There’s a lot going on here.  Dapper is able to make complex AJAX-based Javascript<>SqlServer communications much easier for applications with .NET backend layers.

1)      The first parameter passed to conn.Query() is the stored procedure name, nothing special here.  However:
2)      Note that the second parameter passed to conn.Query is ‘model’.    Using this strongly-typed model (here a ‘Product’ model passed into the saveProduct method), Dapper auto-generates all parameters for the SQL stored-procedure call.  In this case, we’re saved 22 lines of ‘DynamicParameter’ declaration).
3)      Dapper also provides for ‘Multi’ (easy return of multiple result sets) and ‘Execute’ methods, but here, we use ‘Query’…  because our T-SQL Stored Procedure has been tasked with returning a result-set of ‘before’ values when it detects a multiuser collision.    When our SP detects a collision (using a table-resident DateTime column as a version stamp), it calls a JSON-generating UDF* to create a javascript object result-set that Dapper can easily cast back into a key-hash for easy server-side processing of a return-‘model’.

Here’s a fragment of the stored procedure that checks for collisions, and returns the ‘before’ state for processing client-side:
       IF @dtLastUpdated <> @tblDtLastUpdated  AND @tblDtLastUpdated IS NOT NULL
       BEGIN
              SET @lcSql='SELECT P.*,U.name AS userNameLastUpdated FROM Products P
            LEFT OUTER JOIN Users U on P.userlastUpdated=U.id where P.id =' +cast(@id as varchar(10))
              EXEC GetJSON @lcSql

              RETURN
       END
               
You can see that we did not have to declare a bunch of INPUT parameters to pass data to T-SQL from the C# layer.  Nor did we have declare a bunch of OUTPUT parameters to return a complex object back from SQL . 

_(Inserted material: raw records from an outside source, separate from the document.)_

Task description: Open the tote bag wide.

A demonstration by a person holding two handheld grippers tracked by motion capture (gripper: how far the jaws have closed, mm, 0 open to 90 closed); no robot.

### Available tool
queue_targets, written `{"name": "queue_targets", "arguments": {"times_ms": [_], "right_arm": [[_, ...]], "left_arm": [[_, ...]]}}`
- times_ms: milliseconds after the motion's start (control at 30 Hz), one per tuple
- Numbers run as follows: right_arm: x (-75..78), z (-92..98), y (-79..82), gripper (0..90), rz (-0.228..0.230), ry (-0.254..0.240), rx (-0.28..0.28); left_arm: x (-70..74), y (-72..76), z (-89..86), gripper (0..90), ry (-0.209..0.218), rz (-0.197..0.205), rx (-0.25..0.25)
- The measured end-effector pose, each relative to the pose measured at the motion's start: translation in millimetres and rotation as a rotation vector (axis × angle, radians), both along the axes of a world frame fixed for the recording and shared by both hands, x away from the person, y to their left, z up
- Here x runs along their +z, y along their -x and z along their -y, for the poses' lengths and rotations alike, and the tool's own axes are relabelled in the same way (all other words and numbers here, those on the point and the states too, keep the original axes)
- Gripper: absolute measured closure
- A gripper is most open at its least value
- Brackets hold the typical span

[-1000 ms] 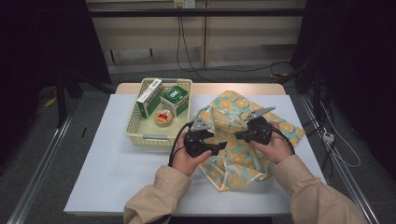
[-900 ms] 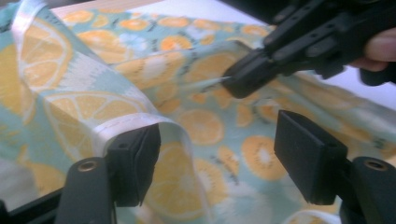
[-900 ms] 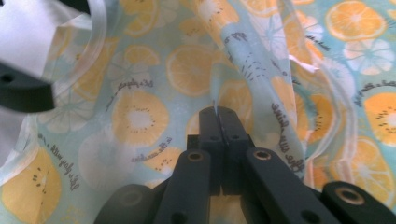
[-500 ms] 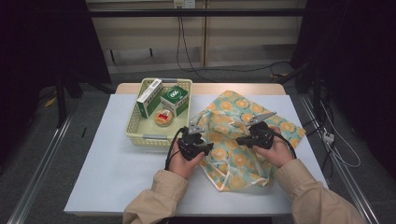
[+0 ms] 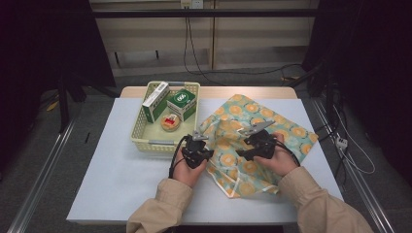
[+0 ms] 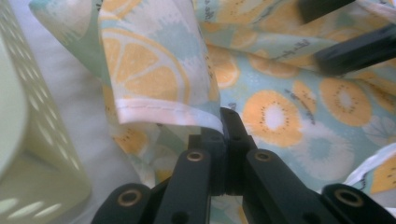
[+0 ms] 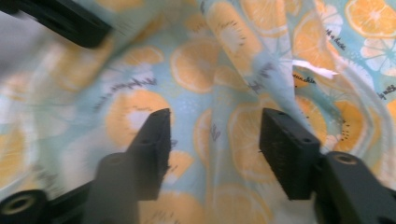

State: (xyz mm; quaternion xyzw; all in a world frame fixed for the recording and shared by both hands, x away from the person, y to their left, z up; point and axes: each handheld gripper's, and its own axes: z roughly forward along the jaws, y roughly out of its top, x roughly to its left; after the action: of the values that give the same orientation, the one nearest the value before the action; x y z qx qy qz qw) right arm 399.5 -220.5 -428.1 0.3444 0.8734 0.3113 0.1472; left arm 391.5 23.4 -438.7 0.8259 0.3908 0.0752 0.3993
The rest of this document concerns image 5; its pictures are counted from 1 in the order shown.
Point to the white power strip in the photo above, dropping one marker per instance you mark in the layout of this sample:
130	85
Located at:
342	143

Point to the person's right hand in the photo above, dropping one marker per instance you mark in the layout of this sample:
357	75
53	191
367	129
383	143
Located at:
281	161

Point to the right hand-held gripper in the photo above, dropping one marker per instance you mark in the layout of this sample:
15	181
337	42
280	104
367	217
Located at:
260	144

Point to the orange fruit print bag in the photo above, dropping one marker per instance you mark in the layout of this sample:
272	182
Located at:
236	113

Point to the tall green and white box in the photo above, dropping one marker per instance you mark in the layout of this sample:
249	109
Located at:
155	102

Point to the dark curtain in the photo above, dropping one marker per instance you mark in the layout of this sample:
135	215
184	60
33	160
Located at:
372	64
48	39

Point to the white wall outlet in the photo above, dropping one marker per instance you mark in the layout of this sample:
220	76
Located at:
191	4

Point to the green and white cube box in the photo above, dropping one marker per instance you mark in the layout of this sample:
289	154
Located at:
182	103

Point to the round tin with red label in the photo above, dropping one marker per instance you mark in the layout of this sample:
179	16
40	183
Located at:
170	122

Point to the metal floor rail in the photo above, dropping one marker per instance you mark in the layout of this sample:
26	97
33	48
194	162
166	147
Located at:
356	178
42	181

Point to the person's left hand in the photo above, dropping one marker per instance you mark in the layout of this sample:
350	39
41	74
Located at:
186	174

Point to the black metal stand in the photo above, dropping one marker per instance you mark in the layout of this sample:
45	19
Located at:
311	76
64	103

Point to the black horizontal crossbar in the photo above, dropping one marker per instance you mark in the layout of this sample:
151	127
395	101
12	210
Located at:
145	13

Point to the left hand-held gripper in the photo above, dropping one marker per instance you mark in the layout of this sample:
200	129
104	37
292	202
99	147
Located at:
196	152

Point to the cream perforated plastic basket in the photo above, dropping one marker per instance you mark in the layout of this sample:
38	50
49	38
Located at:
152	132

Dapper is making things sooooooo much easier..

Namaste,

bob davis

*check back later for more info about JSON-generating UDFs.   I’m using one now created by an enterprising Bangalore tech.  I will be weighing in more on it and others as we continue to check it’s performance and accuracy , but so far, with the singleton-row result-set we need it for, performance is more than adequate.